Vector Database
1. Create Role for lambda index, lambda query
#################################
# Lambda Query Role
#################################
data "aws_caller_identity" "current" {}
resource "aws_iam_role" "lambda_opensearch_sagemaker_role" {
name = "LambdaOpenSearchSageMakerRoleQuery"
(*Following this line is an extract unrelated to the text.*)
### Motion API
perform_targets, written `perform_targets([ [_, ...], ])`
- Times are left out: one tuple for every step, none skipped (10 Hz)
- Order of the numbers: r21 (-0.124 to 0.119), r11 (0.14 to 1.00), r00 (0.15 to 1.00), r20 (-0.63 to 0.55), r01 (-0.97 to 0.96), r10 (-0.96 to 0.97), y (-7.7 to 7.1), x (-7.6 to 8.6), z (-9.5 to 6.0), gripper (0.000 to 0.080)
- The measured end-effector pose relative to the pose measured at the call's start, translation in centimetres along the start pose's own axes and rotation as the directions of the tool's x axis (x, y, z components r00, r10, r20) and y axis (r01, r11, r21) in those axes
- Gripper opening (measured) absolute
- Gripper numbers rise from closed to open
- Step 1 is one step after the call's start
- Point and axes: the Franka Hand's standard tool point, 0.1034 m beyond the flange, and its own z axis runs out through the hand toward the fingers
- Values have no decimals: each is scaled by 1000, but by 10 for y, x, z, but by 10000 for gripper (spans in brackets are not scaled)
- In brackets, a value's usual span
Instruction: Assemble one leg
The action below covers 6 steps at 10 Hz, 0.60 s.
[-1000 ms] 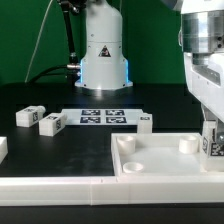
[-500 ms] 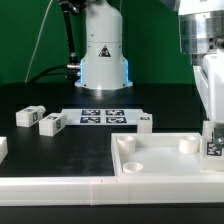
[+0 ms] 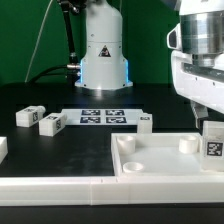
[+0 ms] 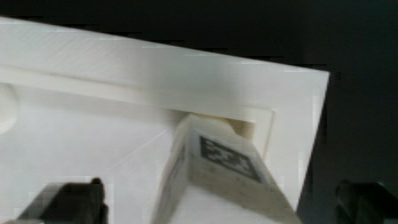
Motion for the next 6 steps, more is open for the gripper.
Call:
perform_targets([
  [-6,992,992,3,123,-123,1,-1,0,649],
  [-11,975,975,3,222,-222,1,-2,0,649],
  [-24,949,949,7,315,-315,1,-3,-1,649],
  [-27,895,895,13,445,-445,-1,-2,-2,649],
  [-25,832,832,15,554,-554,-2,0,-2,649],
  [-33,769,769,18,639,-639,-1,0,-2,649],
])
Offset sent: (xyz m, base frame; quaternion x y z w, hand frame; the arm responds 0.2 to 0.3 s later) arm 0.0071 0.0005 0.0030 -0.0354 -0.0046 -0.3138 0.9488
assume_role_policy = jsonencode({
Version = "2012-10-17",
Statement = [
{
Effect = "Allow",
Principal = {
Service = "lambda.amazonaws.com"
},
Action = "sts:AssumeRole"
}
]
})
}
resource "aws_iam_policy" "opensearch_policy" {
name = "OpenSearchAccessPolicy"
description = "Allow Lambda to access OpenSearch domains"
policy = jsonencode({
Version = "2012-10-17",
Statement = [
{
Effect = "Allow",
Action = [
"es:ESHttpPost",
"es:ESHttpGet",
"es:ESHttpPut",
"es:ESHttpDelete"
],
# Resource = "arn:aws:es:ap-southeast-1:${data.aws_caller_identity.current.account_id}:domain/*"
# TODO
Resource = "*"
}
]
})
}
resource "aws_iam_policy" "sagemaker_policy" {
name = "SageMakerInvokePolicy"
description = "Allow Lambda to invoke SageMaker endpoint"
policy = jsonencode({
Version = "2012-10-17",
Statement = [
{
Effect = "Allow",
Action = [
"sagemaker:InvokeEndpoint"
],
# Resource = "arn:aws:sagemaker:ap-southeast-1:${data.aws_caller_identity.current.account_id}:endpoint/*"
# TODO
Resource = "*"
}
]
})
}
resource "aws_iam_policy" "cloudwatch_logs_policy" {
name = "CloudWatchLogsPolicy"
description = "Allow Lambda to write logs to CloudWatch"
policy = jsonencode({
Version = "2012-10-17",
Statement = [
{
Effect = "Allow",
Action = [
"logs:CreateLogGroup",
"logs:CreateLogStream",
"logs:PutLogEvents"
],
Resource = "arn:aws:logs:ap-southeast-1:${data.aws_caller_identity.current.account_id}:*"
}
]
})
}
resource "aws_iam_role_policy_attachment" "attach_opensearch_policy" {
role = aws_iam_role.lambda_opensearch_sagemaker_role.name
policy_arn = aws_iam_policy.opensearch_policy.arn
}
resource "aws_iam_role_policy_attachment" "attach_sagemaker_policy" {
role = aws_iam_role.lambda_opensearch_sagemaker_role.name
policy_arn = aws_iam_policy.sagemaker_policy.arn
}
resource "aws_iam_role_policy_attachment" "attach_cloudwatch_logs_policy" {
role = aws_iam_role.lambda_opensearch_sagemaker_role.name
policy_arn = aws_iam_policy.cloudwatch_logs_policy.arn
}
#################################
# Lambda Index Role
#################################
resource "aws_iam_role" "lambda_opensearch_sagemaker_role_index" {
name = "LambdaOpenSearchSageMakerRoleQueryIndex"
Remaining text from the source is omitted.